Back in July, I wrote an article about whether or not it was time to leave GitHub. Well, There has been some developments since then and now Microsoft, GitHub, and OpenAI are getting sued by a programmer an lawyer named Matthew Butterick, with allegations that GitHub’s Copilot violate terms of open-source license and infringe on the rights of programers that have had their code used by it.
Microsoft released GitHub Copilot in June of 2022, it is an AI-based programming aid using OpenAI Codex to generate real-time source code and function recommendations in Visual Studio.

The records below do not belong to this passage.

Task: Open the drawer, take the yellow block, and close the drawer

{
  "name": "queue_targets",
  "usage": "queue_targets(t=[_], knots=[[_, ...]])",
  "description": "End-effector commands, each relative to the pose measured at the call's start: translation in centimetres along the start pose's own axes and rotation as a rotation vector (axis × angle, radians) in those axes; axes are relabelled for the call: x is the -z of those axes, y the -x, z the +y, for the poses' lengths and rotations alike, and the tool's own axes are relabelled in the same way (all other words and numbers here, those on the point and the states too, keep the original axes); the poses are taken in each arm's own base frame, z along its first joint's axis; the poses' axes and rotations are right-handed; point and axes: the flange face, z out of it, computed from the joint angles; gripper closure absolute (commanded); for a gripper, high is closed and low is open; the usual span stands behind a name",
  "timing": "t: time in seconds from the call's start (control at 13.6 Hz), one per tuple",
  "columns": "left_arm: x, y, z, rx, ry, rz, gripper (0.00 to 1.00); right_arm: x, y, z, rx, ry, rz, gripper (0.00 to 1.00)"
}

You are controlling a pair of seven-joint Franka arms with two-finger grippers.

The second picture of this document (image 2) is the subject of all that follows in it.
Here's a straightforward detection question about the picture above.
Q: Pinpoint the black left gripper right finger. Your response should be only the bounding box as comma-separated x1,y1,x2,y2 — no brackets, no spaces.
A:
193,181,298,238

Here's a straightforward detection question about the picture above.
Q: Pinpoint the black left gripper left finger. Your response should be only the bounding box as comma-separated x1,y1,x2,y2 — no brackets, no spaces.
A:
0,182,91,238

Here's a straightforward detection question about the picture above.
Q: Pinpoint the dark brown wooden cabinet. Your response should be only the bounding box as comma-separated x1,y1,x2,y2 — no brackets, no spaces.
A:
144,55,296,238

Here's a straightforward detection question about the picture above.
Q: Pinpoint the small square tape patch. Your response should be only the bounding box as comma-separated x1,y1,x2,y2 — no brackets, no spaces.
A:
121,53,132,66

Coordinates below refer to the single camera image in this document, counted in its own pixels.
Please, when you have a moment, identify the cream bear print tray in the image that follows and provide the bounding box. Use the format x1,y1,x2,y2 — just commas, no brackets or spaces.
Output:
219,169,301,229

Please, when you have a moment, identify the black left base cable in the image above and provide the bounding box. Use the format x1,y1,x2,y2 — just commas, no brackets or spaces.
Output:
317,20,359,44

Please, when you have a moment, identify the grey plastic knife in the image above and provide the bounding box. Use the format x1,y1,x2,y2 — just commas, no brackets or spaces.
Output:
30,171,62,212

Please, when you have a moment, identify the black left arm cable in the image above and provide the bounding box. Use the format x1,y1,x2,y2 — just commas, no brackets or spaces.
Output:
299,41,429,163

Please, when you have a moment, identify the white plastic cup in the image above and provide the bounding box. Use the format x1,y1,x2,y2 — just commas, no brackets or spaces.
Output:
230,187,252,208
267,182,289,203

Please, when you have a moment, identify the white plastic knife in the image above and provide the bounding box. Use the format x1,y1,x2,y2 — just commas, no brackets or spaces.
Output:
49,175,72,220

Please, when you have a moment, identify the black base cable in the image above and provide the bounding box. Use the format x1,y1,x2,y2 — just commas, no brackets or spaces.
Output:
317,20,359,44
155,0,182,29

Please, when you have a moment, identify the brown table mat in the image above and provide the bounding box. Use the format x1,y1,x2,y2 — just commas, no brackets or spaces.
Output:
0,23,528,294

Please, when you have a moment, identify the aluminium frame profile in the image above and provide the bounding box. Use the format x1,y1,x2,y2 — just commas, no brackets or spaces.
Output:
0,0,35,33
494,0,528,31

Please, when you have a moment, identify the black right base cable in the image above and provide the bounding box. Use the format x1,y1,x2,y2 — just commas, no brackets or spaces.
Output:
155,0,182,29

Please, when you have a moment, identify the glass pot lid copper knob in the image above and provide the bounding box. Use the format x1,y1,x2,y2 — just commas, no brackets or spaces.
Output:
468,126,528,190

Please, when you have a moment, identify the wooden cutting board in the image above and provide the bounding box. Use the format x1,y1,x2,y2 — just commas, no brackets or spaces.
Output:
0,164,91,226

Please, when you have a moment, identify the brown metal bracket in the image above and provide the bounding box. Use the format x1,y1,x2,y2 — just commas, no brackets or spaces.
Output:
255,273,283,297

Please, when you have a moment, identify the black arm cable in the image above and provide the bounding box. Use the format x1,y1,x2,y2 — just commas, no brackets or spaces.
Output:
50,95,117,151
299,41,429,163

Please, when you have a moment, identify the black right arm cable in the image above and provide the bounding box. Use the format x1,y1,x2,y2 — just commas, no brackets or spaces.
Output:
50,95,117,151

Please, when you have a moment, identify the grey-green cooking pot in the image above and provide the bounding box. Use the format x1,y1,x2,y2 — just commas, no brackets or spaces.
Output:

This tool was trained with machine learning using billions of lines of code from public repositories and can transform natural language into code snippets across dozens of programming languages, but there’s a problem with them doing this
Clipping authors out
While Copilot can speed up the process of writing code and ease the development of software, the fact that it uses public open-source code has caused experts to worry about the fact that it violates licensing rules around attributions and limitations.
Open-source licences, such as GPL, Apache and MIT licences, require that a person posts attribution of the author’s name and defining particular copyrights.
Copilot, However, is removing this component, even when the snippets are longer than 150 characters and taken directly from the training set, no attribution is ever given.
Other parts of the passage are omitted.